Alors que la Coupe du monde de football débute cette semaine dans le petit émirat du golfe du Qatar, elle a fait l’objet de nombreuses critiques comme un triomphe du “sportswashing” – l’utilisation d’un événement sportif de grande envergure pour blanchir la mauvaise image d’un gouvernement en matière de droits de l’homme.

Le Qatar est connu pour son exploitation des travailleurs migrants étrangers, ses restrictions des droits des femmes et son interdiction des relations LGBTQ. Mais la controverse entourant ces questions à l’approche du tournoi suggère que le lavage sportif est de plus en plus susceptible de se retourner contre lui : il est plus susceptible d’attirer l’attention du monde entier sur les choses mêmes que le gouvernement préférerait ne pas parler de.

Pourquoi nous avons écrit ceci

Le Qatar est accusé d’utiliser la Coupe du monde de football pour blanchir sa mauvaise image en matière de droits humains.

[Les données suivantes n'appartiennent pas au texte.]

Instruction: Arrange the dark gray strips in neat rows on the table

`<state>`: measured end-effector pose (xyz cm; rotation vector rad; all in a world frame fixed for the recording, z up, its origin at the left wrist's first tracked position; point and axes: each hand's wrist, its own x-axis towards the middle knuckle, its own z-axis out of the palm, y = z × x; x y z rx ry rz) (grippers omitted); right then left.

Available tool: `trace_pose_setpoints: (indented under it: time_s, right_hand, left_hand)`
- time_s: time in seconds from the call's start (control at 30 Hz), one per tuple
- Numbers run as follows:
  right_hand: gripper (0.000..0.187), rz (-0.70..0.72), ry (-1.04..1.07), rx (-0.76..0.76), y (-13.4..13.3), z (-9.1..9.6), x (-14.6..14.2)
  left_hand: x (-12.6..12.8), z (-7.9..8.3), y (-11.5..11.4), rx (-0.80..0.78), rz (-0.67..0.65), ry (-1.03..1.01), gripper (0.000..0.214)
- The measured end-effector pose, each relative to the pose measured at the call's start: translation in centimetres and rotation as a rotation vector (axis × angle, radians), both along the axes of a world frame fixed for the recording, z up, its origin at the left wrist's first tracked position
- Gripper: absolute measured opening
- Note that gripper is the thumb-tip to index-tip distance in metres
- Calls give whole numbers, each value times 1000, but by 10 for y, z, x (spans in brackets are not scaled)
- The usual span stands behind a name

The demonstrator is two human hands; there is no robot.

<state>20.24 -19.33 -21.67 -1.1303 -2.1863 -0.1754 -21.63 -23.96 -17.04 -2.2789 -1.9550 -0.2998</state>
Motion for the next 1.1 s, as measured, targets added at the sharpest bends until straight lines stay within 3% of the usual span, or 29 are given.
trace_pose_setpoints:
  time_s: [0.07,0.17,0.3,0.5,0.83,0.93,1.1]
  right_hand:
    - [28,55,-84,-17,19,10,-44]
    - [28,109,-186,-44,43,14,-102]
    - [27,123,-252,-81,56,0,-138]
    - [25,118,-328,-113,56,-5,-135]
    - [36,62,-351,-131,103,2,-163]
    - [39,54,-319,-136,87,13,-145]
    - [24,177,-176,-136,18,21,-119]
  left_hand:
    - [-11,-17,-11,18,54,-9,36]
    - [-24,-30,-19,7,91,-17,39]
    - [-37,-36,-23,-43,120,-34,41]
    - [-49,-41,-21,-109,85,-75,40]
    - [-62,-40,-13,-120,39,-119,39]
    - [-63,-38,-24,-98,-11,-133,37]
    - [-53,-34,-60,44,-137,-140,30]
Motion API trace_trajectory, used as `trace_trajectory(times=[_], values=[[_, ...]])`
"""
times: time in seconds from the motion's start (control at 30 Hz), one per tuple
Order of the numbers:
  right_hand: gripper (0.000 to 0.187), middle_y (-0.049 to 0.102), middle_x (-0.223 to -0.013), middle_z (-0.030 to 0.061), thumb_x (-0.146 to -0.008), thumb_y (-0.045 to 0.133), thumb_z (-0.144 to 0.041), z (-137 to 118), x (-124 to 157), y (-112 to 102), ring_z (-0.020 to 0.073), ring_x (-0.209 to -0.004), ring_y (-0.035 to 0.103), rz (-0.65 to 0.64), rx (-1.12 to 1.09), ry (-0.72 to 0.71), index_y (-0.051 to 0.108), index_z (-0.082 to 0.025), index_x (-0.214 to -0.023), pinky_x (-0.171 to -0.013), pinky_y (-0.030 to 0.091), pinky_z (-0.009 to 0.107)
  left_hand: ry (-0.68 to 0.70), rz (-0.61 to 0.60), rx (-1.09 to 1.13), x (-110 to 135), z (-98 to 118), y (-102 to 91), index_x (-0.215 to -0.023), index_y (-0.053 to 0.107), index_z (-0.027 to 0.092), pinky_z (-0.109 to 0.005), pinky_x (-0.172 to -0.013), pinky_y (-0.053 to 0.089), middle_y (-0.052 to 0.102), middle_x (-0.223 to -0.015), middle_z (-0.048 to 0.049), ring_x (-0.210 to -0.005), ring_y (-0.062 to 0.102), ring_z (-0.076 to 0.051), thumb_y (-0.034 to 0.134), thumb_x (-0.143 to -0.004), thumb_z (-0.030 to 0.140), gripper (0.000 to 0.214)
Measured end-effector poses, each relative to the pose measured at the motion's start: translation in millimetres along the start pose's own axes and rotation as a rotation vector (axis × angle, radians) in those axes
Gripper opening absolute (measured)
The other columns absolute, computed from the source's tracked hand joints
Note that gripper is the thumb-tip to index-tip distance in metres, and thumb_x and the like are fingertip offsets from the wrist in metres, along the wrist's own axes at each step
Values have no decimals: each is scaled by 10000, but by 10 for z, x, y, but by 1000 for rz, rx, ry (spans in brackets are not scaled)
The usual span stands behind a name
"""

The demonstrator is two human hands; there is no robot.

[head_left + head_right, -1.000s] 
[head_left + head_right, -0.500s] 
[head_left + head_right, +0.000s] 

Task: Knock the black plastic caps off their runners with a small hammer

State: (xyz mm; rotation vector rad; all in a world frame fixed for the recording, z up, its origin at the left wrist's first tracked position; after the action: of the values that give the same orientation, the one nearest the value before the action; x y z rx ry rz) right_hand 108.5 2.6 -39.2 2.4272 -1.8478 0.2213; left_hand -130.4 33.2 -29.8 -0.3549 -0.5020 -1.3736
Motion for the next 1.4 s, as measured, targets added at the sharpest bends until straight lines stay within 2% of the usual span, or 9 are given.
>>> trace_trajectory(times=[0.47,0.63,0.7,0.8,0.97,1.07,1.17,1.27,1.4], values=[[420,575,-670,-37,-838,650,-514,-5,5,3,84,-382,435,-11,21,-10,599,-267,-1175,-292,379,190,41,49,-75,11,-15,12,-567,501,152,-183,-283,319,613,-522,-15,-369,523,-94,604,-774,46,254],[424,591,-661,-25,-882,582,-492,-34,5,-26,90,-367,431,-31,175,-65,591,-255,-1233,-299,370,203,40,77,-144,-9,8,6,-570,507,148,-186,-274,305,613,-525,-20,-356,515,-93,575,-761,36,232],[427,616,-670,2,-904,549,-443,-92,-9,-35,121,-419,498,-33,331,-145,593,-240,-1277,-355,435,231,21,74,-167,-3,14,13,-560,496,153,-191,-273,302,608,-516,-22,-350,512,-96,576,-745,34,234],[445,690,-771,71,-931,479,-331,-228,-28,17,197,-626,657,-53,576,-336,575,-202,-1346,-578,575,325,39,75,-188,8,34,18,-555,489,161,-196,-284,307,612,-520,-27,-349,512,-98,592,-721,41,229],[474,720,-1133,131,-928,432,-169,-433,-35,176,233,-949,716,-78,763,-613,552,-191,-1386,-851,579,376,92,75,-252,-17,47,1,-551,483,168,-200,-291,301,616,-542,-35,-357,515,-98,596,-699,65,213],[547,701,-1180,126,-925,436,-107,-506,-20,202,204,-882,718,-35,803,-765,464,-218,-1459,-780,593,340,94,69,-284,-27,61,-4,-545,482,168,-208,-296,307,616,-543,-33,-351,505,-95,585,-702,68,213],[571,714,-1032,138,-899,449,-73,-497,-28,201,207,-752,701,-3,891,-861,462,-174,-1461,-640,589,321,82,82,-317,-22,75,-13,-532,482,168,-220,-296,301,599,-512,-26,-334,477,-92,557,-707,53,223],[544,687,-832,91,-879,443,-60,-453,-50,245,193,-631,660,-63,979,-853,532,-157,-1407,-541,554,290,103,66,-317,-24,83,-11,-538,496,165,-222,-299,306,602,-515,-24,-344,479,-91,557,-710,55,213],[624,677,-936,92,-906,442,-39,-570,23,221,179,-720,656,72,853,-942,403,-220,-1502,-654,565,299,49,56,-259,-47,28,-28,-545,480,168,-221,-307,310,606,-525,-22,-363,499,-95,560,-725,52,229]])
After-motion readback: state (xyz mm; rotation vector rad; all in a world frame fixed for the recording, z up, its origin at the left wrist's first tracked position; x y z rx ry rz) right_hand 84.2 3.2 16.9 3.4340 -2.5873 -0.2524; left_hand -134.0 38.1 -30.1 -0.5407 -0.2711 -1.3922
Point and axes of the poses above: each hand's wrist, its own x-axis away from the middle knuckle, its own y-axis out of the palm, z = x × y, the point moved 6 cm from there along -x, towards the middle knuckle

Mais un tel «sportswashing» est de plus en plus inefficace car les hôtes sportifs potentiels sont jugés selon des normes de plus en plus élevées.

L’organisateur de la Coupe du monde, la FIFA, qui a fait de Moscou l’hôte du tournoi de 2018, montre des signes indiquant qu’il reconnaît la nécessité de répondre aux critiques du sportwashing. Il a posé des questions sur les droits de l’homme aux finalistes en lice pour le droit d’accueillir la prochaine Coupe du monde, par exemple.

Les Qataris se plaignent que leur pays, en tant que premier pays hôte du Moyen-Orient et musulman, a fait l’objet de critiques inhabituellement sévères – bien pires que celles subies par Moscou.

Ils ont raison. Mais la leçon de la Coupe du monde du Qatar est que ce n’est peut-être pas le résultat d’un double standard.

C’est parce que les normes elles-mêmes ont commencé à changer.

C’est la compétition sportive la plus regardée sur la planète. Pourtant, alors que la Coupe du monde de football débute cette semaine dans l’émirat arabe du Golfe du Qatar, le tournoi est dénoncé par les critiques comme un triomphe du “sportwashing” – utilisant les paillettes et le glamour d’événements sportifs de haut niveau pour blanchir le refus d’un gouvernement de libertés humaines fondamentales.

Ce récit pourrait sonner vrai au cours des quatre prochaines semaines alors que des centaines de millions de fans dans le monde détournent leur attention des questions de droits de l’homme vers la fortune de leurs propres équipes nationales.

Mais à plus long terme, Qatar 2022 pourrait bien raconter une autre histoire.

Pourquoi nous avons écrit ceci

Le Qatar est accusé d’utiliser la Coupe du monde de football pour blanchir sa mauvaise image en matière de droits humains. Mais un tel «sportswashing» est de plus en plus inefficace car les hôtes sportifs potentiels sont jugés selon des normes de plus en plus élevées.

C’est parce que le tourbillon de controverses politiques à l’approche du concours de cette année a fourni le dernier signe d’un changement important.

Le lavage sportif devient de plus en plus difficile à réaliser.